The domestic emoluments clause is less familiar to the public than its sister clause but is no less vital to the constitutional design. It is indeed the core anti-corruption and anti-profiteering clause of Article II. For the Framers, the danger of a president being unduly influenced by some subgroup of the country or using the office to drink at the public trough was no trivial matter, as they’d long watched the English king loot the Treasury and likewise corrupt Parliament and colonial governors, making reciprocal financial inducements the coin of the realm. Emblematic of the depth of this concern, the domestic clause is absolute in character—without the foreign clause’s contingent exception for congressional consent—and expressly forbids even Congress from adjusting the president’s salary during his tenure or permitting him to accept any additional sum from any source.
Trump’s forgoing of any part of his official salary doesn’t absolve him of this constitutional responsibility either, not least because the aggregate value of his emoluments no doubt enrich him—and his children—by many times his $400,000 salary. Article II provides that the president “shall not receive” (emphasis added) any additional compensation not provided by Congress; it doesn’t contemplate how a president may spend or return such compensation. As Alexander Hamilton articulates in Federalist No. 73, this categorical prohibition is no accident. Noting the “judicious attention” paid to this issue, Hamilton underscores the Framers’ intention that presidents be barred from receiving “any other emolument”—be it from Congress, the states, or federal fiefdoms—that might engender even the question of divided presidential loyalty or corruption.
Trump’s latest schemes reveal exactly why the founders sought to prevent such profiteering. Tapping the military budget to prop up his failing resort, Trump is not only pilfering taxpayer resources and usurping congressional appropriations power but potentially compromising national security by distorting the procedures and independence of the Armed Forces. These avaricious actions also have significant second-order effects. By “suggesting” that the G-7 nations and even the vice president aid in lining his own pockets, Trump is sending clear signals to administration and external actors interested in access that there’s an expectation of pay-to-play, in turn perverting the honest decision making of government agencies and public officeholders, all to Trump’s private profit and the country’s detriment.

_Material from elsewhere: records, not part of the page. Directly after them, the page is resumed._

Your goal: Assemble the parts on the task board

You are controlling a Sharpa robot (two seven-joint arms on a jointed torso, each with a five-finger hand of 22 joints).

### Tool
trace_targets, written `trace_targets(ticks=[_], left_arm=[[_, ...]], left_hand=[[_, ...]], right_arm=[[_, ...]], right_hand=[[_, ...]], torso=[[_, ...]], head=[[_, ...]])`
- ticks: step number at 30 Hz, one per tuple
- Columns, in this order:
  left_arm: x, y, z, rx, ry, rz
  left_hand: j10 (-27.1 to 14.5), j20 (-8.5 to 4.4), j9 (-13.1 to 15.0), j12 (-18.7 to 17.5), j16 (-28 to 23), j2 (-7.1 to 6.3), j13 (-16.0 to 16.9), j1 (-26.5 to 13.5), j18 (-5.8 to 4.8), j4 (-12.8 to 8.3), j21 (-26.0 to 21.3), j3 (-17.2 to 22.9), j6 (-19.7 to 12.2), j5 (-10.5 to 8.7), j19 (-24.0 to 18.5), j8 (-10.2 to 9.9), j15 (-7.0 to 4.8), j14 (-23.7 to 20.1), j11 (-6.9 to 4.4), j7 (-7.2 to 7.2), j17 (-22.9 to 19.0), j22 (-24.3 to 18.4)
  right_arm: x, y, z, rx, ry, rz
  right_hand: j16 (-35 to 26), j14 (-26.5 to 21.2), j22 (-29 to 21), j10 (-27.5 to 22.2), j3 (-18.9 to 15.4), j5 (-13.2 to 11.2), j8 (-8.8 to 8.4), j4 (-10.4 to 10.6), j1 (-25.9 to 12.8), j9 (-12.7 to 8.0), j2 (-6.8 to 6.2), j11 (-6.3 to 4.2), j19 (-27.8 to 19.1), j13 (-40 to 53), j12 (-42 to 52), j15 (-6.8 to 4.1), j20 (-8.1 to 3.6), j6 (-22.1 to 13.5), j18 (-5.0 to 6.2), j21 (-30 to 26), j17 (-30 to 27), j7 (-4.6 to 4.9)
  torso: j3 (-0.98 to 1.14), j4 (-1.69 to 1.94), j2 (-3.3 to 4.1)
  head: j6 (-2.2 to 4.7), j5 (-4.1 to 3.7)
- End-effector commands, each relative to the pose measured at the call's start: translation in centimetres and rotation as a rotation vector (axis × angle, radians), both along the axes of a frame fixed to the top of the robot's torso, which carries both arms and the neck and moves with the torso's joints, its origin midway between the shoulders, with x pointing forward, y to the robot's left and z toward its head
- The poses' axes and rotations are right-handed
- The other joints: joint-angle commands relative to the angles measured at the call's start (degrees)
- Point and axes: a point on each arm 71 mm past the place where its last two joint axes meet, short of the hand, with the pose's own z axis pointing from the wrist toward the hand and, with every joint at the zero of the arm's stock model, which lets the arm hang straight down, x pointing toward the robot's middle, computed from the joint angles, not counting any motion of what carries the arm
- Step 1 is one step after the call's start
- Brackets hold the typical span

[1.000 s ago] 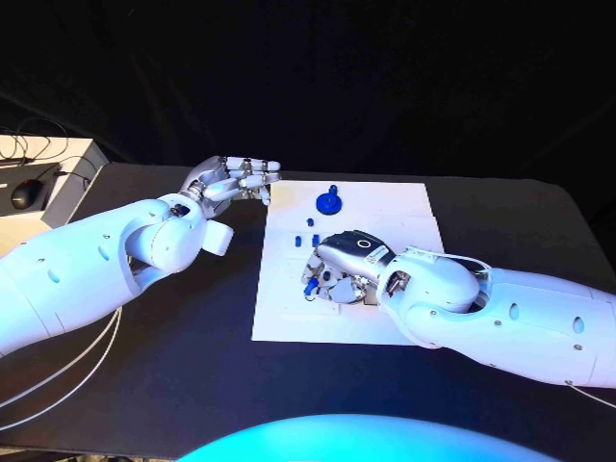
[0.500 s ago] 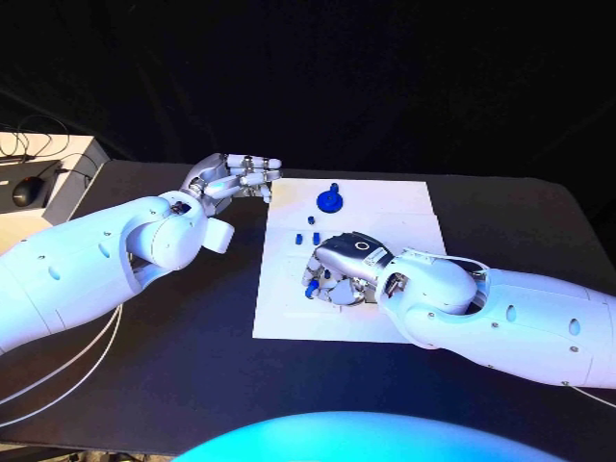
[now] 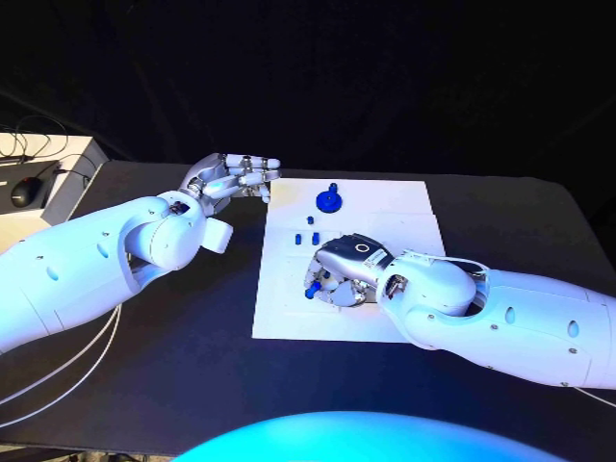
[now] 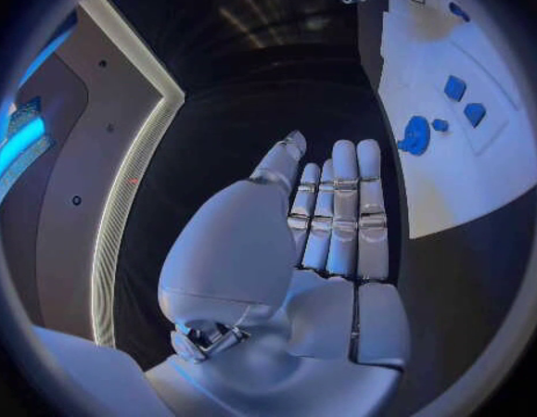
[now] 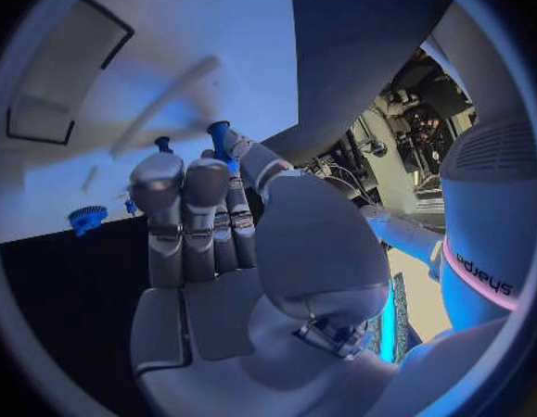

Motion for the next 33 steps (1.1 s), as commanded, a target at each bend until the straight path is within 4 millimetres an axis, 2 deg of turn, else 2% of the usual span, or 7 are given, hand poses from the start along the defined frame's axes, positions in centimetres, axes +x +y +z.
trace_targets(ticks=[1, 11, 14, 19, 22, 27, 33], left_arm=[[-0.07, -0.18, 0.08, -0.010, -0.006, -0.015], [-0.07, -0.15, 0.08, -0.009, -0.005, -0.015], [-0.07, -0.17, 0.08, -0.009, -0.005, -0.015], [-0.07, -0.18, 0.08, -0.009, -0.005, -0.015], [-0.07, -0.16, 0.07, -0.009, -0.004, -0.015], [-0.07, -0.11, 0.06, -0.008, -0.003, -0.014], [-0.08, -0.06, 0.05, -0.006, -0.001, -0.014]], left_hand=[[-0.39, 0.08, 0.01, 0.06, -0.27, -0.06, -0.02, 0.03, -0.02, -0.15, -0.18, -0.16, 0.00, 0.18, 0.31, 0.14, -0.03, -0.24, 0.08, 0.10, 0.09, 0.05], [-0.39, 0.08, 0.01, 0.06, -0.27, -0.06, -0.02, 0.03, -0.02, -0.15, -0.18, -0.16, 0.00, 0.18, 0.31, 0.14, -0.03, -0.24, 0.08, 0.10, 0.09, 0.05], [-0.39, 0.08, 0.01, 0.06, -0.27, -0.06, -0.02, 0.03, -0.02, -0.15, -0.18, -0.16, 0.00, 0.18, 0.31, 0.14, -0.03, -0.24, 0.08, 0.10, 0.09, 0.05], [-0.39, 0.08, 0.01, 0.06, -0.27, -0.06, -0.02, 0.03, -0.02, -0.15, -0.18, -0.16, 0.00, 0.18, 0.31, 0.14, -0.03, -0.24, 0.08, 0.10, 0.09, 0.05], [-0.39, 0.08, 0.01, 0.06, -0.27, -0.06, -0.02, 0.03, -0.02, -0.15, -0.18, -0.16, 0.00, 0.18, 0.31, 0.14, -0.03, -0.24, 0.08, 0.10, 0.09, 0.05], [-0.45, 0.08, 0.02, 0.05, -0.28, -0.03, -0.03, 0.12, -0.01, -0.19, -0.44, -0.14, 0.05, 0.18, 0.40, 0.15, -0.03, -0.26, 0.09, 0.10, 0.09, 0.27], [-0.45, 0.08, 0.02, 0.05, -0.28, -0.03, -0.03, 0.12, -0.01, -0.19, -0.44, -0.14, 0.05, 0.18, 0.40, 0.15, -0.03, -0.26, 0.09, 0.10, 0.09, 0.27]], right_arm=[[0.07, -0.20, -0.36, -0.047, -0.008, -0.004], [0.03, -0.05, -0.33, -0.039, -0.014, 0.002], [0.01, 0.15, -0.35, -0.027, -0.010, 0.009], [-0.11, 0.54, -0.48, 0.005, -0.005, 0.020], [-0.22, 0.70, -0.49, 0.025, -0.005, 0.024], [-0.30, 0.74, -0.41, 0.049, -0.012, 0.024], [-0.22, 0.49, -0.36, 0.063, -0.021, 0.017]], right_hand=[[0.18, -0.04, 5.29, 2.95, 0.17, 0.12, 0.15, -0.08, 1.21, 0.05, 1.70, -1.98, 2.11, 0.16, 0.18, -0.53, -0.34, 0.35, 0.59, 0.14, -0.08, 0.07], [0.09, -0.15, 5.15, 2.68, -0.07, 0.34, 0.11, -0.06, 1.03, 0.00, 1.49, -1.89, 1.97, 0.15, 0.17, -0.48, -0.31, 0.19, 0.65, -0.45, -0.18, 0.15], [0.00, -0.10, 5.03, 0.68, -1.65, 2.01, -0.14, 0.57, -0.38, -0.74, -0.02, -1.24, 1.92, 0.08, 0.12, -0.03, -0.09, -2.29, 0.73, -0.94, -0.27, 0.65], [0.09, -0.10, 4.80, -2.32, -5.84, 1.39, -0.08, 2.74, -1.84, -1.19, -2.24, -0.49, 2.05, 0.06, 0.15, 0.51, 0.51, -6.17, 1.20, -1.91, -0.38, 0.48], [0.32, -0.06, 4.82, -2.13, -8.33, 0.86, 0.15, 4.15, -0.65, -0.97, -2.03, -0.51, 2.30, 0.02, 0.12, 0.44, 0.73, -7.45, 1.50, -2.24, -0.48, 0.42], [0.42, -0.18, 4.90, -2.22, -9.47, 0.87, -0.12, 4.74, 0.20, -1.13, -2.24, -0.51, 2.43, 0.05, 0.18, 0.51, 0.75, -7.57, 1.45, -2.45, -0.65, 0.36], [0.22, -0.35, 4.54, -3.95, -10.33, 0.98, -0.12, 5.11, 0.43, -1.15, -2.58, 0.01, 2.20, 0.07, 0.21, 0.84, 0.98, -7.76, 1.74, -4.35, -0.89, 0.54]], torso=[[0.00, 0.05, 0.02], [-0.02, -0.01, 0.06], [-0.03, 0.00, 0.03], [0.01, 0.06, 0.04], [0.00, 0.08, 0.03], [0.00, -0.01, 0.05], [0.03, -0.07, 0.05]], head=[[0.07, -0.06], [0.08, -0.01], [0.03, -0.02], [0.00, 0.02], [-0.02, 0.03], [-0.03, 0.08], [-0.02, 0.09]])
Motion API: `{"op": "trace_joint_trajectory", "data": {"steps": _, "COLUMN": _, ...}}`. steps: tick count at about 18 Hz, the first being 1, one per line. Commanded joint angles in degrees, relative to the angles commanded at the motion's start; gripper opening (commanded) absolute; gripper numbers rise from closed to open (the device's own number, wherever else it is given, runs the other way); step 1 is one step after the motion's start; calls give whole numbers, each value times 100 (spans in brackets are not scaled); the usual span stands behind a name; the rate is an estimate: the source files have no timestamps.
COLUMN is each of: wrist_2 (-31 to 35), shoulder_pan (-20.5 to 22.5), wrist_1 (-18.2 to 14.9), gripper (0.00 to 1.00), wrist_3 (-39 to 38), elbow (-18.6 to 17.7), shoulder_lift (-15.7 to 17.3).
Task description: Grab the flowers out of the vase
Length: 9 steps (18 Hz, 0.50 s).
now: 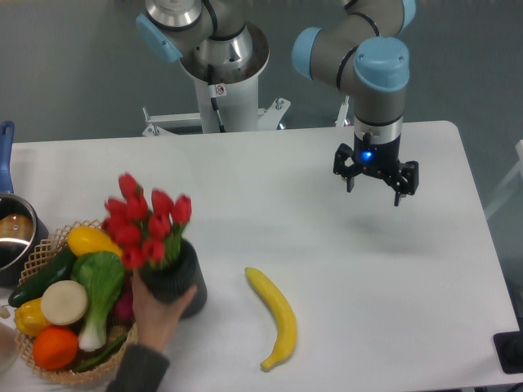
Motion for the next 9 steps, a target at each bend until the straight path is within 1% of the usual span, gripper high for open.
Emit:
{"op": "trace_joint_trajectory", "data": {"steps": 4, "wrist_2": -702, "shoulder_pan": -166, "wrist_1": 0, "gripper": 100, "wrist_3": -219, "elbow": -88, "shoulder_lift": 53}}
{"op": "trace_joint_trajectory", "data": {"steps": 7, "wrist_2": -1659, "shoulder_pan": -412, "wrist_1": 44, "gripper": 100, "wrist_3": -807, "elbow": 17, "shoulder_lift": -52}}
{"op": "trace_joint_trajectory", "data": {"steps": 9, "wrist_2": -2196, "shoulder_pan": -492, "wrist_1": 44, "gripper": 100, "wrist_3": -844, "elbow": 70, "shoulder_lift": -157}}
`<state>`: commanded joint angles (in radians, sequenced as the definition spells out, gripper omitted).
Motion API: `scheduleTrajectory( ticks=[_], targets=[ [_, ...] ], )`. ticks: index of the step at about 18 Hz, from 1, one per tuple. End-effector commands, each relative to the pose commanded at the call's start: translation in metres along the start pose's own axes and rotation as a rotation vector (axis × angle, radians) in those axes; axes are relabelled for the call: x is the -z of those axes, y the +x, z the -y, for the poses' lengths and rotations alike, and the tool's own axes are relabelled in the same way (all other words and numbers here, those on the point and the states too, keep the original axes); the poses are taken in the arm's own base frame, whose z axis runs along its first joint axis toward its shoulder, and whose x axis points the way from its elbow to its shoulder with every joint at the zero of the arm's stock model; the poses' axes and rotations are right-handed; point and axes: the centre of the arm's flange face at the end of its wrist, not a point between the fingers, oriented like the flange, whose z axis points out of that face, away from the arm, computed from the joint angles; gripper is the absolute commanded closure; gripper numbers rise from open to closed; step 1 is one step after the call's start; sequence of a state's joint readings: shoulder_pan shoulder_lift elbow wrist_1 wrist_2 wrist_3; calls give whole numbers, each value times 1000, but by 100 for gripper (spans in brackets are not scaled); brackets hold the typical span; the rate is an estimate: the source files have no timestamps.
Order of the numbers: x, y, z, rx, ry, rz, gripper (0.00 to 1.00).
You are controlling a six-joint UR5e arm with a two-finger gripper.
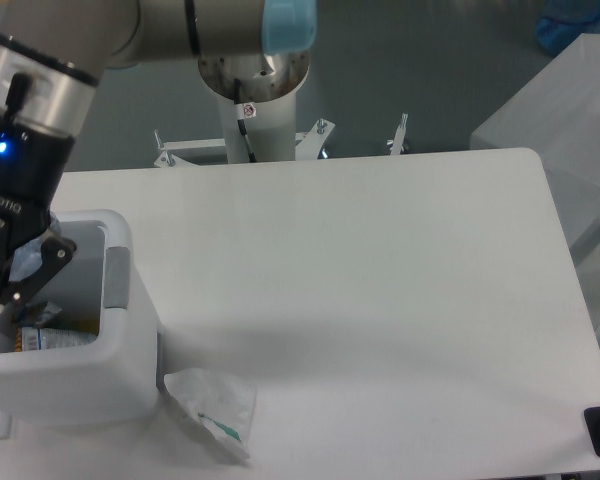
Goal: Place the trash in the trash can
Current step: 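Lower the bottle into the bin and open the gripper, then move the gripper back down to the crumpled plastic wrapper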
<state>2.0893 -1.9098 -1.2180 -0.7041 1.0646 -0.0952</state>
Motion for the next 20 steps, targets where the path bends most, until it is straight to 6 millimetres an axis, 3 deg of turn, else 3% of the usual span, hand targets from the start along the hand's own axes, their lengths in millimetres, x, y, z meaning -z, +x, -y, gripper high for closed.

Beyond the constitutional violations, Trump’s profiteering also provides a rapacious nexus to the other ways he’s compromising national security for personal and political gain. While accepting vast sums from foreign governments, he continues to invite those same governments to proffer dirt on his political opponents, as do his top advisers. So too is Trump—purportedly an unyielding defender of our troops—diverting congressionally appropriated dollars from military schools and day care centers to fund his ultra vires vanity border wall—yes, the very wall that he repeatedly promised Mexico would pay for.
The seemingly synchronized nature of the Turnberry scheme also raises serious questions about the independence Trump claims from his businesses while in office. While his administration was funneling funds and service members to Glasgow Prestwick Airport, the resort—ostensibly run by his children without his knowledge—was offering special deals to those same service members in conjunction with the airport. Even if Trump’s children were indeed running his business empire without his personal involvement, the unending flow of financial benefits to Trump’s own bottom line, given that he has steadfastly refused to divest his ownership interest, would mean that the emoluments clause violations remain uncured. But the pretense of independent management is itself a joke. And as enterprising journalists continue to discover new emoluments channels almost daily, it seems a near-certainty that these developing stories just scratch the surface of Trump’s continuing abuse of power.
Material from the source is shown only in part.